Content with Style

Web Technique

A mass validation shellscript

by Pascal Opitz on December 14 2008, 19:45

I was looking for a CLI script that validates a whole site for me, but I couldn't find one that would work without installation issues. So I hacked together an example shell script that does the job for me by downloading the whole site and then running the files through a validation.

Prerequisites

The shell script uses CURL and WGET (WGET for OSX, in my case), plus the "SOAP API" of the w3c validator.

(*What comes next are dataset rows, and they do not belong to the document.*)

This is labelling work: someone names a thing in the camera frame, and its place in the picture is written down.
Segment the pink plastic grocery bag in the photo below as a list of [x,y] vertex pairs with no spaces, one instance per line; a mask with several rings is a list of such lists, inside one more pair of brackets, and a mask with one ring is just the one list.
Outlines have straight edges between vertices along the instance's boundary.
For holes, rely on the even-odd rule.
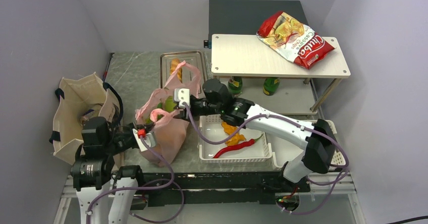
[[138,124],[154,123],[153,133],[157,146],[152,149],[165,161],[161,161],[149,150],[141,152],[141,155],[158,166],[165,166],[167,163],[173,162],[184,143],[189,125],[185,120],[174,118],[179,113],[177,109],[171,113],[163,110],[164,101],[169,96],[173,96],[176,88],[188,88],[190,94],[198,96],[201,81],[199,69],[185,61],[178,65],[177,69],[179,68],[182,69],[182,82],[177,77],[177,71],[174,71],[165,86],[154,90],[145,105],[137,109],[135,113]]

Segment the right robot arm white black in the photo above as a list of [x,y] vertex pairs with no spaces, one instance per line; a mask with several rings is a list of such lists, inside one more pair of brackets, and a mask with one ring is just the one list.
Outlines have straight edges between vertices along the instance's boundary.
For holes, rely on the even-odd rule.
[[191,95],[187,88],[176,89],[173,99],[182,109],[179,117],[195,123],[200,116],[219,115],[228,125],[239,130],[258,130],[284,139],[302,150],[286,162],[278,177],[279,187],[291,191],[311,173],[326,174],[330,170],[338,144],[329,123],[318,119],[315,123],[296,120],[269,111],[253,101],[234,97],[218,79],[206,81],[204,98]]

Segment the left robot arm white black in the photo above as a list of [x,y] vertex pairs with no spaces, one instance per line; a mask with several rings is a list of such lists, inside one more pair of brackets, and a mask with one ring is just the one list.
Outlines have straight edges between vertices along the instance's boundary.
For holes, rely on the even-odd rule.
[[71,168],[81,223],[127,223],[134,194],[145,187],[141,167],[122,166],[113,175],[115,155],[137,147],[132,124],[115,126],[104,117],[87,120],[83,143]]

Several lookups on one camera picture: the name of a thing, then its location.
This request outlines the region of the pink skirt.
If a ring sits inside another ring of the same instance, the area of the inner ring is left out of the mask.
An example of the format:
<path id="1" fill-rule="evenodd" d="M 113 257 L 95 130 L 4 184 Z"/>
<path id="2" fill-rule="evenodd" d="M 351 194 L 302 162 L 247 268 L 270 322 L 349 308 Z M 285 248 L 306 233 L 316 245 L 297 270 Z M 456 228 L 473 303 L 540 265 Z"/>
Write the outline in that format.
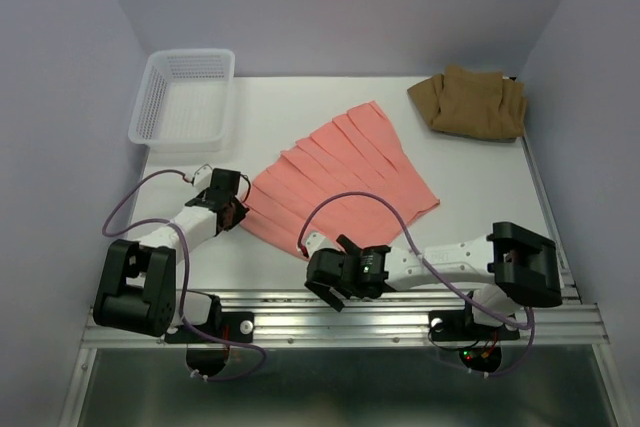
<path id="1" fill-rule="evenodd" d="M 391 243 L 436 208 L 438 198 L 414 168 L 387 115 L 375 102 L 334 117 L 252 182 L 242 227 L 297 255 L 302 229 L 359 245 Z"/>

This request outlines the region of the tan brown skirt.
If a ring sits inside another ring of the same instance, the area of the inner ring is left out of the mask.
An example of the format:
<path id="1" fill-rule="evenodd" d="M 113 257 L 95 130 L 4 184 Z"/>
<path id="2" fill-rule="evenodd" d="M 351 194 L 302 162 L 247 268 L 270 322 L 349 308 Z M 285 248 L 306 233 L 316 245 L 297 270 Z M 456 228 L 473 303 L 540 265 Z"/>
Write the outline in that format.
<path id="1" fill-rule="evenodd" d="M 484 141 L 524 135 L 524 84 L 501 72 L 449 65 L 444 73 L 410 87 L 408 96 L 433 131 Z"/>

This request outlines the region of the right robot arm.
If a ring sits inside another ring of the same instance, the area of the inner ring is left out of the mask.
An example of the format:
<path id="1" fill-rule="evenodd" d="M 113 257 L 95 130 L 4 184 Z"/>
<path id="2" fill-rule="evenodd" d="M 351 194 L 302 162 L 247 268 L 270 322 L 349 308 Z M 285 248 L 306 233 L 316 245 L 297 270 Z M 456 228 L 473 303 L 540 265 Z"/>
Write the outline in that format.
<path id="1" fill-rule="evenodd" d="M 522 308 L 555 308 L 562 282 L 554 241 L 511 222 L 497 222 L 475 240 L 417 251 L 387 245 L 359 247 L 346 236 L 318 232 L 303 241 L 305 286 L 336 311 L 347 299 L 441 284 L 465 303 L 463 331 L 482 337 L 514 326 Z"/>

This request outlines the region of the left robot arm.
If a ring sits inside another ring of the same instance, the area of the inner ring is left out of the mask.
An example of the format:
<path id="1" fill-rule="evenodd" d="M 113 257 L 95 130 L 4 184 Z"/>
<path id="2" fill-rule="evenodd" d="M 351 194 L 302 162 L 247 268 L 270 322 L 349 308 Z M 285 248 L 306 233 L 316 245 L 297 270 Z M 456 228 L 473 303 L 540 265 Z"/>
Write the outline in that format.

I am putting "SOAP API" in quotation marks, because it is not really supporting SOAP calls, but only wraps the response into a Soap Envelope. That's why I am using CURL to post the files.

For this example I installed Validator S.A.C. and followed the instructions to get it running as local service. Of course, if you are on linux, you can install it from source or as package. Alternatively you can change the script to use validator.w3.org/check instead of localhost/w3c-validator/check, but it might run pretty slow and create a lot of traffic.

The script

Also a word of warning: The script creates a temp directory and a log.txt file, which it deletes before creating them. I am in no way responsible for any of your stuff getting deleted by running this.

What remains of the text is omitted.